**Given data**:
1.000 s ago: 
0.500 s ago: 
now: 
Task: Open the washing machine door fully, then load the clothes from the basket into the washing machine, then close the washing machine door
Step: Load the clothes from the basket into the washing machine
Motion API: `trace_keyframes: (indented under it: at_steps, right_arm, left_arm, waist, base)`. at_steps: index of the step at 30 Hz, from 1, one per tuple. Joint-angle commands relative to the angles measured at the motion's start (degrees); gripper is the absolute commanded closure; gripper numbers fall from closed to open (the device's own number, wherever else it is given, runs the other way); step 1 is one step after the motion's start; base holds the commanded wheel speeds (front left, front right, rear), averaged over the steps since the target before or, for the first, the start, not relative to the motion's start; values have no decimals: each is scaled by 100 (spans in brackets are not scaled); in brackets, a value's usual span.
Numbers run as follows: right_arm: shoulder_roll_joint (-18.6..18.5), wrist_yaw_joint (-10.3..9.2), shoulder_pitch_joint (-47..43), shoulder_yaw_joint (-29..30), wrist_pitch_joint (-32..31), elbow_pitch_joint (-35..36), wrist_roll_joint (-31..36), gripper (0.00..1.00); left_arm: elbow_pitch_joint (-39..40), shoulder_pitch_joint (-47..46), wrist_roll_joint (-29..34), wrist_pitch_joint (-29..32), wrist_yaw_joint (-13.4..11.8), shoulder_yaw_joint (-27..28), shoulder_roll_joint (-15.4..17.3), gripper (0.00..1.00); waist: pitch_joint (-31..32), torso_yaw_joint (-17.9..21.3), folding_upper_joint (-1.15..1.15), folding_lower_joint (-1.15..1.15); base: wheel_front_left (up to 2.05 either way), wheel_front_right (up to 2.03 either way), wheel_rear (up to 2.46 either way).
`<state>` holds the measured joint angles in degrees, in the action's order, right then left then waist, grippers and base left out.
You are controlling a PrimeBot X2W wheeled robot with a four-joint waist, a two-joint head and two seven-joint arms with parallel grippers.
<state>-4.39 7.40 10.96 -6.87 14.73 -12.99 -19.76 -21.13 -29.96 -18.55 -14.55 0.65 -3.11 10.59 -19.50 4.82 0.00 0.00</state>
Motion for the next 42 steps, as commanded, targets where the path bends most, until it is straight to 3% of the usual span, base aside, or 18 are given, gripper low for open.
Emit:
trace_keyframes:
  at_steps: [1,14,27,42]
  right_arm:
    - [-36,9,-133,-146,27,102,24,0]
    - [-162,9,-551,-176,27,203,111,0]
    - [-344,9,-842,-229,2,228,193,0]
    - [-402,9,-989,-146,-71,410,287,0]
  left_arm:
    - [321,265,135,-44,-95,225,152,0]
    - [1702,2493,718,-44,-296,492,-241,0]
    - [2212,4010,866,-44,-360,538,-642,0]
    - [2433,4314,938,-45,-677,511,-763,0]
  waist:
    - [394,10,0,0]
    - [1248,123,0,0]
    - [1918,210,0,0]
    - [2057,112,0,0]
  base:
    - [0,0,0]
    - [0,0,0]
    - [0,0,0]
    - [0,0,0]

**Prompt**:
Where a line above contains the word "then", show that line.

**Written solution**:
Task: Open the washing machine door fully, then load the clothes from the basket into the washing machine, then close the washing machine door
`<state>` holds the measured joint angles in degrees, in the action's order, right then left then waist, grippers and base left out.

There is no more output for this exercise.